Some years ago I made my living as an entertainer. I was pretty good at it, but eventually gave it up for a more sedate and secure lifestyle.
I’ve kept my hand in the craft, teaching it, writing, and doing the occasional gig just to keep my chops up.
So today I get an email from a former partner. He was booked to open for a big music act, but something came up. He suggested me to the promoter, and they agreed. So do I want the job?
A few years ago, I would have jumped for this so fast I would have left my shoes behind. Exactly the kind of opportunity that could bring great things. But now…
This is not my field anymore, and I must face that. And though I’ve kept up my skills, I’m not as good as I once was. And there are people who make their living at this who should have the chance. I wouldn’t achieve much now if I accepted it. Someone else might.

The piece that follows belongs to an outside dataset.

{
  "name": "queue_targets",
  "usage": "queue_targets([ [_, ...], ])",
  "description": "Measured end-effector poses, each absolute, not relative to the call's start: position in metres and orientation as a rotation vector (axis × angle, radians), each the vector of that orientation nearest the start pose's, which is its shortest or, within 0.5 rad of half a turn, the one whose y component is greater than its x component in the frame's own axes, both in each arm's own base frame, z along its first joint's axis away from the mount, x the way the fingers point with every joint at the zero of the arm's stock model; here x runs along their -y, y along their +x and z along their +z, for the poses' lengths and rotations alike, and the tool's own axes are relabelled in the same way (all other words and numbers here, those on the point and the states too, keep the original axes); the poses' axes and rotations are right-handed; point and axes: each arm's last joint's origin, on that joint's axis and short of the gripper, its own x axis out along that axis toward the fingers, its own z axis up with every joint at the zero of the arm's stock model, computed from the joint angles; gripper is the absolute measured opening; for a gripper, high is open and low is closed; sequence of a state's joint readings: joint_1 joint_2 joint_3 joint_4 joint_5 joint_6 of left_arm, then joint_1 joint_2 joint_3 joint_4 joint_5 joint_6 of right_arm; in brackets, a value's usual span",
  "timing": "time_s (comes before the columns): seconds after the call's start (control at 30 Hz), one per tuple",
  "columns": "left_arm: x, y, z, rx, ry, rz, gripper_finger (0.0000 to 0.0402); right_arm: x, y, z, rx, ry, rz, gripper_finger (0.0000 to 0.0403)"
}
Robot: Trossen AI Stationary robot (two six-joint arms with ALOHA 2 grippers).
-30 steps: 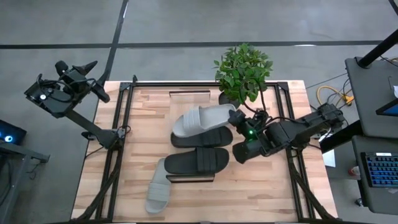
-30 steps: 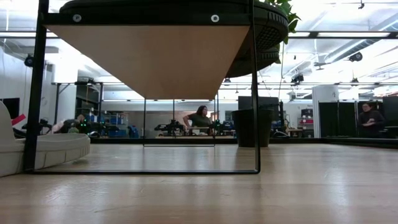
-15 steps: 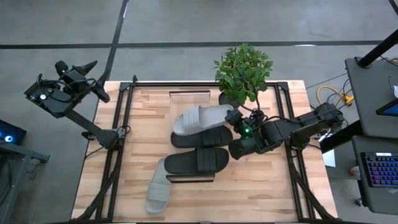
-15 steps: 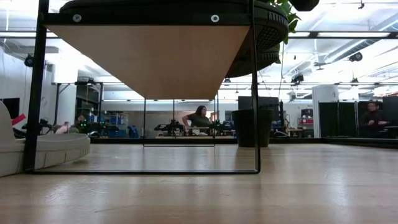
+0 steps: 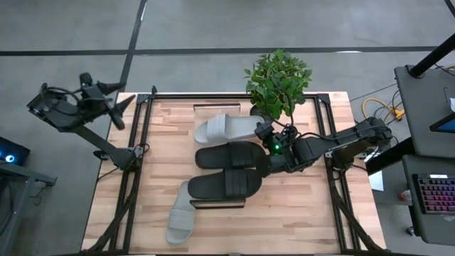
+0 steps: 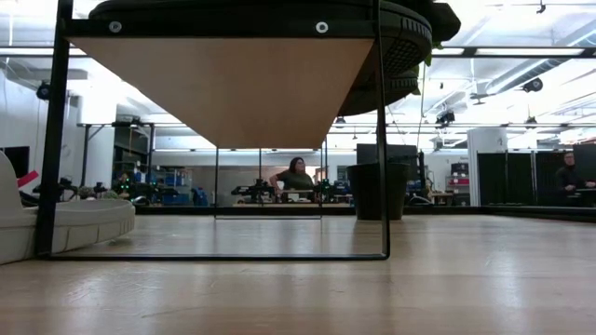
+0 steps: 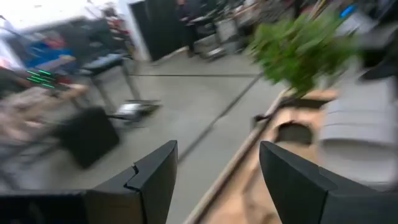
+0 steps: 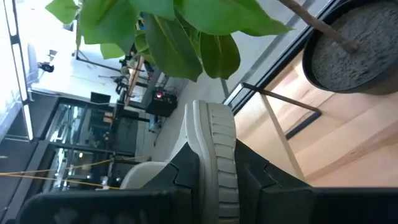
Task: Pick and place slides into the shelf
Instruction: Put the left gray slipper on the shelf
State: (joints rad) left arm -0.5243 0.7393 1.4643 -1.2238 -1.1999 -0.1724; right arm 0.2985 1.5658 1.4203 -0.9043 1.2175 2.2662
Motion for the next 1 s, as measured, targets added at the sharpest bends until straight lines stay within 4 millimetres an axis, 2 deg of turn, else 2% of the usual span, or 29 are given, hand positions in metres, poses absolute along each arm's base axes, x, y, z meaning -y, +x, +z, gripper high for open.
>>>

This actually feels good. I left that life when I was still good at it. I’m happy with where I am now. And I’m truly flattered that some people still think I can work on that level. But I said no, and it’s OK with me.

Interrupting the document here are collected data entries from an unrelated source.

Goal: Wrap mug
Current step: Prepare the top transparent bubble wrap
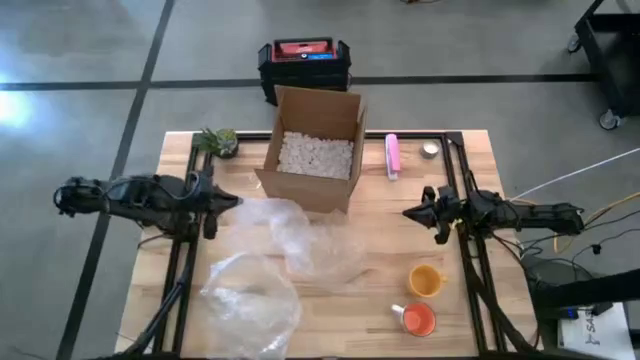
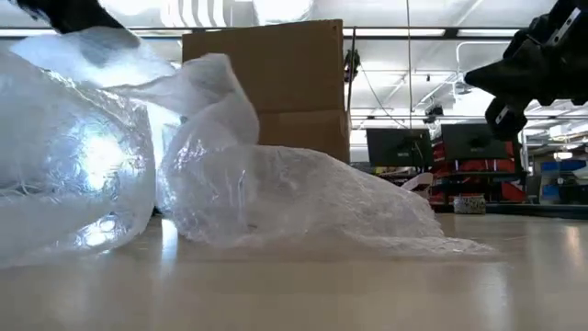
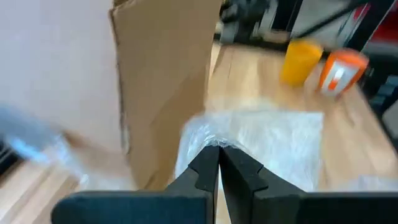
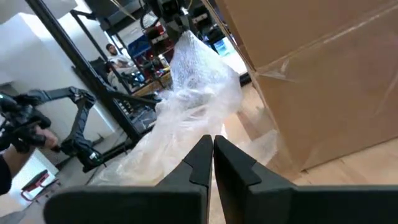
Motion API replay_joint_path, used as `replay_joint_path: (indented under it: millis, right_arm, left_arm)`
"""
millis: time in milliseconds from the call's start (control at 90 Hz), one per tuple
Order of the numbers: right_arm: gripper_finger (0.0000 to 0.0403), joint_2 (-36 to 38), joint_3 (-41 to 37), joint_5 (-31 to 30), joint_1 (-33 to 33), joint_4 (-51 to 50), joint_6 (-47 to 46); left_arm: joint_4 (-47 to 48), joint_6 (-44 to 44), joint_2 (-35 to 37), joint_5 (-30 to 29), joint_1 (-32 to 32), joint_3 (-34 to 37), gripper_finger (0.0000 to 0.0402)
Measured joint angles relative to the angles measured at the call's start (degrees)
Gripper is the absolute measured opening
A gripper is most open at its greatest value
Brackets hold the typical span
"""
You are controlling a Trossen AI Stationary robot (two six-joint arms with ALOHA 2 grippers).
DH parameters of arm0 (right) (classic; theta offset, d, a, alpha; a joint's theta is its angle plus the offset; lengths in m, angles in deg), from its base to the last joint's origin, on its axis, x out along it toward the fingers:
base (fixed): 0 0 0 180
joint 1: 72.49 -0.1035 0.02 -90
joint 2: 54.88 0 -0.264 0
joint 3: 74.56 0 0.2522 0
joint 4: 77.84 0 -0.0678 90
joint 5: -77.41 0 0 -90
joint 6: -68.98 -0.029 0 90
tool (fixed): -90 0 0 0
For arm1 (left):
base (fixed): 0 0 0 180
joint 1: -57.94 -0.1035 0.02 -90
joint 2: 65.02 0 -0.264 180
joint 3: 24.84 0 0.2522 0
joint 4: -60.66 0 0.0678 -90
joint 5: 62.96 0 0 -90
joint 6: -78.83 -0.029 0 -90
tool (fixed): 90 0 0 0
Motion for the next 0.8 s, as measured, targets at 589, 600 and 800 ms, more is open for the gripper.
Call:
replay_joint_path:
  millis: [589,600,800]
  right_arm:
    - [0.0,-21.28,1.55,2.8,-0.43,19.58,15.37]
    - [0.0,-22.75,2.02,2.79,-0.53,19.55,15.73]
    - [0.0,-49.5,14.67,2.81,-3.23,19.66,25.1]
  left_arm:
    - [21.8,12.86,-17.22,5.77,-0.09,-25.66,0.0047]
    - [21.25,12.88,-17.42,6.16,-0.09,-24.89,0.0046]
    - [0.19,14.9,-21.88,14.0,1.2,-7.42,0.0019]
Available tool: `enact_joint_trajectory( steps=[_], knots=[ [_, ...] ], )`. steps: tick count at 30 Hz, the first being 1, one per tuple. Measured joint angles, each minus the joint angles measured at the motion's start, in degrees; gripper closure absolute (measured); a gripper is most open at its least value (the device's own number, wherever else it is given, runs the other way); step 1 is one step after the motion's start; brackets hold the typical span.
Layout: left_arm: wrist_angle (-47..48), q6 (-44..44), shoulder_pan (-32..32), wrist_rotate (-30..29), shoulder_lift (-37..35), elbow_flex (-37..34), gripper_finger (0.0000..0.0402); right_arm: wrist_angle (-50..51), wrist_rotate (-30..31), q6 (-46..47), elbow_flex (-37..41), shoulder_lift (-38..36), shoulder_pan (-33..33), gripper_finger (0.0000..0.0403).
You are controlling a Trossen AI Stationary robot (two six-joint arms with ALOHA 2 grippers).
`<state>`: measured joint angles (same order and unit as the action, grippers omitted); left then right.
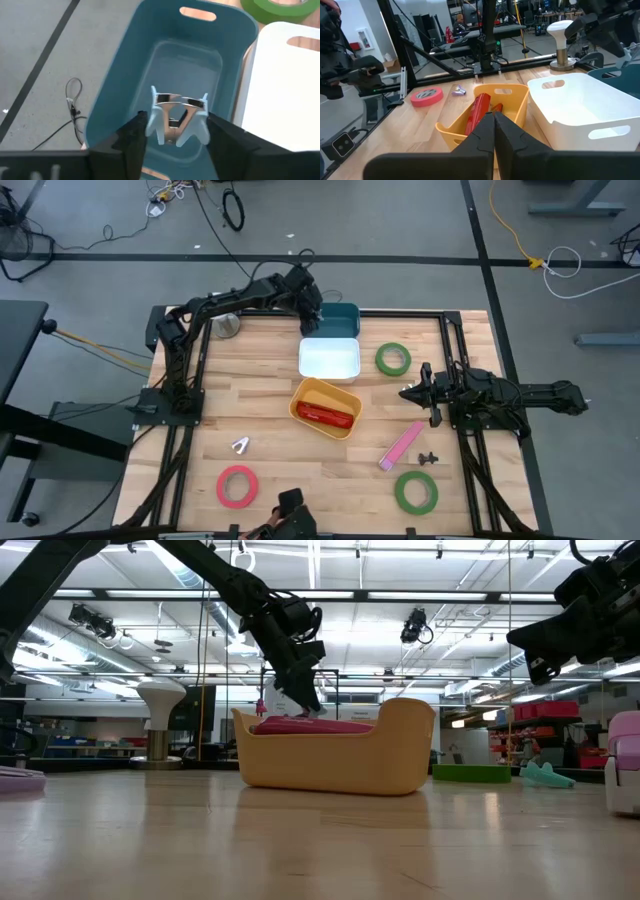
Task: Pick and place Stapler, Stapler remover, tape
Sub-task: Put the left blue stapler remover into the blue bin, then put the violet stapler remover into the blue bin
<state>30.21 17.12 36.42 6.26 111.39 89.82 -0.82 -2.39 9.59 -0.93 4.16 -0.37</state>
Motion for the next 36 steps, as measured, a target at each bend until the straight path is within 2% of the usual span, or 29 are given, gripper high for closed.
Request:
enact_joint_trajectory(
  steps=[6, 11, 16, 24, 36],
  knots=[
    [1.83, 0.00, -0.53, -0.02, 0.00, 0.00, 0.0122, 0.00, 0.00, -0.01, 0.00, 0.00, 0.00, 0.0396],
    [3.15, 0.00, -1.44, -0.03, -0.31, 0.00, 0.0090, 0.00, 0.00, -0.01, 0.01, -0.01, -0.01, 0.0396],
    [7.97, 0.02, -2.04, -0.43, -0.87, 2.38, 0.0086, 0.00, 0.00, -0.01, 0.02, -0.02, -0.01, 0.0396],
    [23.87, 0.03, -3.98, -0.47, -1.15, 11.49, 0.0092, 0.00, 0.00, -0.01, 0.00, -0.02, 0.01, 0.0396],
    [27.99, -2.70, -8.31, -0.69, -1.20, 12.39, 0.0099, 0.00, 0.00, -0.01, 0.01, -0.01, 0.00, 0.0396]
  ],
)
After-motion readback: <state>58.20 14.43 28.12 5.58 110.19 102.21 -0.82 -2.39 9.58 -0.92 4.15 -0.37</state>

You know, it’s kind of empowering, isn’t it, to be able to turn down something glamorous but know you’re doing it for the right reasons, reasons you might not have grasped at an earlier time.
“just to keep your chops up”, huh? I’m guessing some sort of brass instrument here, or possibly a saxophone. Jazz trumpet, maybe?
Gassendi, before I wanted to be a doctor, I wanted to be a musician. I was majoring in composition at uni, and doing lots of singing on the side. These days I get so wistful when I hear a great performance and think “that could’ve been me”. But then I get home, and stick on my favourite Andreas Scholl CD at high volume, and it makes me feel better. I don’t regret my decision not to be a full-time career muso, and I can still enjoy it (I still do some singing when I have time). So I respect you for making the decision to walk away. But your thread still made me feel a little sad.